The (Hidden) Potential of being a Polyglot
Nelson Mandela was no expert in linguo-culturology, nor did he spend much time researching the implications of psycho-linguistics. Yet, his quote perfectly summarises what effective communication is. He really did know how to talk to people, after all.
Let’s be honest: once you step foot into the international sphere, it is very easy to fall victim of the english as a lingua franca (ELF) system. You become so used to it, you stop thinking about other languages as carriers of knowledge and beliefs. You stop thinking about them as tools that convey identity-specific cultural values and traditions. But, they are! Acknowledging and embracing such differences can really make you stand out from the rest, and ensure you have a common ground. Ensure that the way you interact and communicate with others truly make them feel at ease. That is all you need to start a conversation.
Language is a dialogical process. It is something that always happens between two parties. Whenever interacting with the “other”, our attitude is shaped by conventionally agreed arrangements, and the extent to which we are able to adapt and react is subconsciously conditioned by our own cultural backgrounds and our understanding of the “other.” As the degree to which languages differ can be quite high, the process is not always straightforward. Translating and interpreting different messages and signals - even when conveyed through ELF - can be daunting and confusing. In a way, linguistics are much intertwined with habits and behaviours that we are bound to fail to recognise their symbolic construction. Is it because we only see the outcome? Or is it because we never really “see” it?

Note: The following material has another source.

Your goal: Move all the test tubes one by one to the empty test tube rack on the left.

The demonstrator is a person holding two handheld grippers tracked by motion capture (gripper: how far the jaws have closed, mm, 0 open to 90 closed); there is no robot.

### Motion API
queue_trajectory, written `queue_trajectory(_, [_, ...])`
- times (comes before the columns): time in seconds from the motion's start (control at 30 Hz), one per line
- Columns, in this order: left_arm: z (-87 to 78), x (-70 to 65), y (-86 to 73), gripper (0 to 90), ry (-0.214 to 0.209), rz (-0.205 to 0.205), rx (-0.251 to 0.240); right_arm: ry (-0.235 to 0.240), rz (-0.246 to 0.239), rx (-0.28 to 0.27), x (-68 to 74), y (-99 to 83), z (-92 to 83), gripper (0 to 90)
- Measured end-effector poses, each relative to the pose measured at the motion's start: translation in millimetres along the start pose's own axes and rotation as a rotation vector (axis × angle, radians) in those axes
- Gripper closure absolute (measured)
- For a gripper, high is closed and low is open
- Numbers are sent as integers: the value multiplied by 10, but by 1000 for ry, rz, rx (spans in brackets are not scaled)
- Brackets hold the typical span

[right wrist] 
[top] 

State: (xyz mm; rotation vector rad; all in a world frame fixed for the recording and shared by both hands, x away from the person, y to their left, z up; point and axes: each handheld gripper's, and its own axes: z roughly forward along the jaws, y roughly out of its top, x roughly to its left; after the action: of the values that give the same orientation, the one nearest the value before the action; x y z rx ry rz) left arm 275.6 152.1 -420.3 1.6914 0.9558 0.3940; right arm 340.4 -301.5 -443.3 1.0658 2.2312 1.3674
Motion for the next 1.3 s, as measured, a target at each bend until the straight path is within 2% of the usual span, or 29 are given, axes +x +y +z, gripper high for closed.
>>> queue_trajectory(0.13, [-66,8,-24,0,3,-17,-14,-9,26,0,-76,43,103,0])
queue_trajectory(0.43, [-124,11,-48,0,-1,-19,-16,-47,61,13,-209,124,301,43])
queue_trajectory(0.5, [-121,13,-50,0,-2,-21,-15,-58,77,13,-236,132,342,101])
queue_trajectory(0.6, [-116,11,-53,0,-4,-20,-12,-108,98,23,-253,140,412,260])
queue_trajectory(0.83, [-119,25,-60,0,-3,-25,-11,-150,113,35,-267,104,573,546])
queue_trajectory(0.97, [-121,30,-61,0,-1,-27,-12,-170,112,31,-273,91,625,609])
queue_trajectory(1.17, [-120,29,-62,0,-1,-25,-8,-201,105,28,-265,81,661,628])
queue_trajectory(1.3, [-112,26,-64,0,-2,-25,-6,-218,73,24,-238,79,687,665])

Paralinguistic cues are very often charged with so many different layers of significance that ignoring the cultural foundations of said elements cannot, but lead to unforgivable miscommunications or mistakes. How do we go around it, then?
Learning different languages is one great step forward. It really is a true investment. Studies have shown that multilingualism not only allows us to see the world differently, but offers us a different perspective - even multiples ones. It gives us the chance to question our own beliefs and practices. It is a cognitive asset with unlimited potential.
It all relates back to the idea that every language brings with it a set of extra-linguistic elements that, indirectly, shape who we are and the way we see society. Through a language, we are able to express our emotions and opinions; we are able to transfer and receive information. However, the way we do so greatly changes based on the language we are using. Our body language is affected by the structural choice and so can our personality. Sure, the level of proficiency in a certain idiom or the tone and speed used can also have a significant impact in real life interactions, but what is really worth understanding here is the advantage of knowing more than one language and the impact it has within international settings.
As cultural differences can present themselves as obstacles or barriers in intercultural communication - and, even more, during negotiations - not do only mutual understanding and respect need to be established prior to any interaction, but factors such as emotional expressiveness, communication styles and cultural contexts all need to be carefully considered when looking at the construction and deconstruction of messages. This can only be done if you have a certain understanding of your counterpart’s language (plus her/his cultural background), or at least a propensity towards being open-minded and cautious about your communicative adequacy in different foreign contexts.
The danger of finding yourself lost in translation is always great, and there is no set strategy to prevent that from happening, especially when attempting to deconstruct complex messages using ELF among, for example, fellow EFL (English as a Foreign Language) users with different proficiency levels. However, the more languages you know, the easier it should be. The way you assimilate knowledge, and gradually make culturally specific symbols determines your ability to effectively communicate and create a deeper connection with your counterpart. It has been proven on numerous occasions to not only indirectly have economic benefits, but also be a very powerful starting point for reaching international agreements and peacebuilding.
Overall, learning a new language stimulates both your curiosity and cognitive abilities in a variety of incredibly useful ways. Understanding the cultural aspects behind colloquialisms and gestures is a skill that can be applied and tested in multiple contexts. Even if the learning and assimilation is tough and does require commitment and hard work, it pays off. Sometimes, it pays off when you never even expect it. It is a process that allows us to better understand and appreciate differences and similarities among civilisations and people. It essentially allows you to put yourself in someone else’s shoes and eliminate the pre-existing boundaries. It allows you to create an open dialogue...and, well, there is nothing more powerful than that.